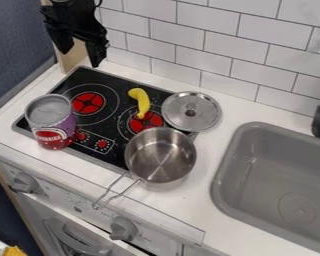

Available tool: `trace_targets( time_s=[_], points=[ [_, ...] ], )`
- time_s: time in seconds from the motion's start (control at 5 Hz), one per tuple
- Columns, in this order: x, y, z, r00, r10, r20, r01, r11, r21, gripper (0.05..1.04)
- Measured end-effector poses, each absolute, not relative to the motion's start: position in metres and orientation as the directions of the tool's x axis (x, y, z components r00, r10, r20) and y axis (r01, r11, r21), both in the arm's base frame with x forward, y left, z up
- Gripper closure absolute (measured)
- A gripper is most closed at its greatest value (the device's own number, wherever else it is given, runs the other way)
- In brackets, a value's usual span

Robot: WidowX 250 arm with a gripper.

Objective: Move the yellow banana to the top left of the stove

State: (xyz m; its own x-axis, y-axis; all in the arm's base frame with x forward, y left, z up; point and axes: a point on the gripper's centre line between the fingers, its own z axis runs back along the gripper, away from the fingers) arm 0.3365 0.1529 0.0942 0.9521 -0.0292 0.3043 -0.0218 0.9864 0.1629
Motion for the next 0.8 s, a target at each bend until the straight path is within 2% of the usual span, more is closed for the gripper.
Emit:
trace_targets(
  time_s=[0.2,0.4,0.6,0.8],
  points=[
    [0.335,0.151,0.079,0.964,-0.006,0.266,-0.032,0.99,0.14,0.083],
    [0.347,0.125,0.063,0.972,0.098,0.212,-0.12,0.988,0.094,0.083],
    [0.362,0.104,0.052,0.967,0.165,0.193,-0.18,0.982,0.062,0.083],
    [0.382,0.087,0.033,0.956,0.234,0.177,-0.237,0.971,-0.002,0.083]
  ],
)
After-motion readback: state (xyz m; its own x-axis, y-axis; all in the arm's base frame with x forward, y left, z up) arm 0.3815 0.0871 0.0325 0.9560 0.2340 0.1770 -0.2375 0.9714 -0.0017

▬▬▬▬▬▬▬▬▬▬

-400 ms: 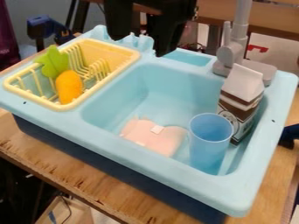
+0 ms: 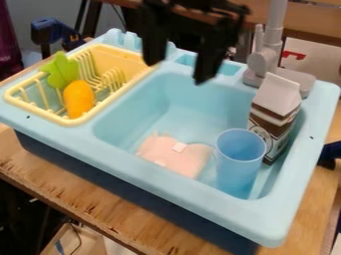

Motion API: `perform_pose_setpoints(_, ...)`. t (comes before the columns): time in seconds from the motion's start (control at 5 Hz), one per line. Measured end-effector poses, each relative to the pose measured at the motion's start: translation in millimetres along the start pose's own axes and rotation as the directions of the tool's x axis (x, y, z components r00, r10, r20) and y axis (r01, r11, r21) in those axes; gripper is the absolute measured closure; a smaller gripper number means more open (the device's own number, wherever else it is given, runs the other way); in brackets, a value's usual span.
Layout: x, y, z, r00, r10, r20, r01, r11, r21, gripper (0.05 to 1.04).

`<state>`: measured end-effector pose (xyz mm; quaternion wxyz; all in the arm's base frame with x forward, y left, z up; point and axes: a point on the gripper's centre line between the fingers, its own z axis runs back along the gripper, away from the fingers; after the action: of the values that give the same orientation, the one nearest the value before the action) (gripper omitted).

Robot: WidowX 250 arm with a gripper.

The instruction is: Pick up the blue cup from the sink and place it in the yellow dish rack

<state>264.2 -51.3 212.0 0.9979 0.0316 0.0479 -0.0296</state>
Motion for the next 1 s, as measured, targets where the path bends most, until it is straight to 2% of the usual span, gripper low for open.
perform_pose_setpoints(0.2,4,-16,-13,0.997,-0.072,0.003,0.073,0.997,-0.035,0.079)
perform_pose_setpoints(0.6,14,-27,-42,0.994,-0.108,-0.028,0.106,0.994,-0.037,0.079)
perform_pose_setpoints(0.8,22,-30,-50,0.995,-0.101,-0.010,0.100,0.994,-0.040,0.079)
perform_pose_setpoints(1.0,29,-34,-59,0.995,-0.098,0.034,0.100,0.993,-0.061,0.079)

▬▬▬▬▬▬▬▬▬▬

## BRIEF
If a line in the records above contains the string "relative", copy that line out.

## SOLUTION TO THE EXERCISE
- Measured end-effector poses, each absolute, not relative to the motion's start: position in metres and orientation as the directions of the tool's x axis (x, y, z components r00, r10, r20) and y axis (r01, r11, r21), both in the arm's base frame with x forward, y left, z up
Motion API: `perform_pose_setpoints(_, ...)`. t (comes before the columns): time in seconds from the motion's start (control at 5 Hz), one per line. Measured end-effector poses, each relative to the pose measured at the motion's start: translation in millimetres along the start pose's own axes and rotation as the directions of the tool's x axis (x, y, z components r00, r10, r20) and y axis (r01, r11, r21) in those axes; gripper is the absolute measured closure; a smaller gripper number means more open (the device's own number, wherever else it is given, runs the other way); in brackets, a value's usual span.

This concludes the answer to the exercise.